* _Problem requirements_: Line for line, the listing below is to be transcribed exactly.

(Supplied data)

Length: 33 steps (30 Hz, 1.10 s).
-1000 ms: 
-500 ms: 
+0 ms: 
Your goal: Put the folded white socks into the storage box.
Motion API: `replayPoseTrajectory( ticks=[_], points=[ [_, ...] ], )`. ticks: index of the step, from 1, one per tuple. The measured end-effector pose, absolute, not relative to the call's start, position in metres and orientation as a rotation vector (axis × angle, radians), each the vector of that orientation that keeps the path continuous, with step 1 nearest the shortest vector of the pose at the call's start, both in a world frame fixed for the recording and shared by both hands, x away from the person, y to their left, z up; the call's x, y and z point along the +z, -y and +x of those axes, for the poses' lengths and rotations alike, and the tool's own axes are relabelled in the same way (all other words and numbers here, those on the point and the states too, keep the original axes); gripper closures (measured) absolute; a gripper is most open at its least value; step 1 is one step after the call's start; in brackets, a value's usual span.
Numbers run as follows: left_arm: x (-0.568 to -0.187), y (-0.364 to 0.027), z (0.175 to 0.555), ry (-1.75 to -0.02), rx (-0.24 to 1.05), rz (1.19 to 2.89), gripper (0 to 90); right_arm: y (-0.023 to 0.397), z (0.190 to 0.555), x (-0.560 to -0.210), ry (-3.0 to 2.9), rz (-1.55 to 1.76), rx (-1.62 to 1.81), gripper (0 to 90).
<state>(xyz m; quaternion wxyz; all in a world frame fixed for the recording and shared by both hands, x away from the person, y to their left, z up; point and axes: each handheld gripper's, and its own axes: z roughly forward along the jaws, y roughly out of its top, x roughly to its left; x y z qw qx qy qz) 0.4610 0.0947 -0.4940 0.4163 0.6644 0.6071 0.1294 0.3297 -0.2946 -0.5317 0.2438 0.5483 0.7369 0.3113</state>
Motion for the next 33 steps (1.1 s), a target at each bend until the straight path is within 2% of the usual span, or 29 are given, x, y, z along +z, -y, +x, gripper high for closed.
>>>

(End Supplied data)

* _Answer space_:
Length: 33 steps (30 Hz, 1.10 s).
-1000 ms: 
-500 ms: 
+0 ms: 
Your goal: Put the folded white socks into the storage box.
Motion API: `replayPoseTrajectory( ticks=[_], points=[ [_, ...] ], )`. ticks: index of the step, from 1, one per tuple. The measured end-effector pose, absolute, not relative to the call's start, position in metres and orientation as a rotation vector (axis × angle, radians), each the vector of that orientation that keeps the path continuous, with step 1 nearest the shortest vector of the pose at the call's start, both in a world frame fixed for the recording and shared by both hands, x away from the person, y to their left, z up; the call's x, y and z point along the +z, -y and +x of those axes, for the poses' lengths and rotations alike, and the tool's own axes are relabelled in the same way (all other words and numbers here, those on the point and the states too, keep the original axes); gripper closures (measured) absolute; a gripper is most open at its least value; step 1 is one step after the call's start; in brackets, a value's usual span.
Numbers run as follows: left_arm: x (-0.568 to -0.187), y (-0.364 to 0.027), z (0.175 to 0.555), ry (-1.75 to -0.02), rx (-0.24 to 1.05), rz (1.19 to 2.89), gripper (0 to 90); right_arm: y (-0.023 to 0.397), z (0.190 to 0.555), x (-0.560 to -0.210), ry (-3.0 to 2.9), rz (-1.55 to 1.76), rx (-1.62 to 1.81), gripper (0 to 90).
<state>(xyz m; quaternion wxyz; all in a world frame fixed for the recording and shared by both hands, x away from the person, y to their left, z up; point and axes: each handheld gripper's, and its own axes: z roughly forward along the jaws, y roughly out of its top, x roughly to its left; x y z qw qx qy qz) 0.4610 0.0947 -0.4940 0.4163 0.6644 0.6071 0.1294 0.3297 -0.2946 -0.5317 0.2438 0.5483 0.7369 0.3113</state>
Motion for the next 33 steps (1.1 s), a target at each bend until the straight path is within 2% of the usual span, or 29 are given, x, y, z along +z, -y, +x, gripper high for closed.
>>>

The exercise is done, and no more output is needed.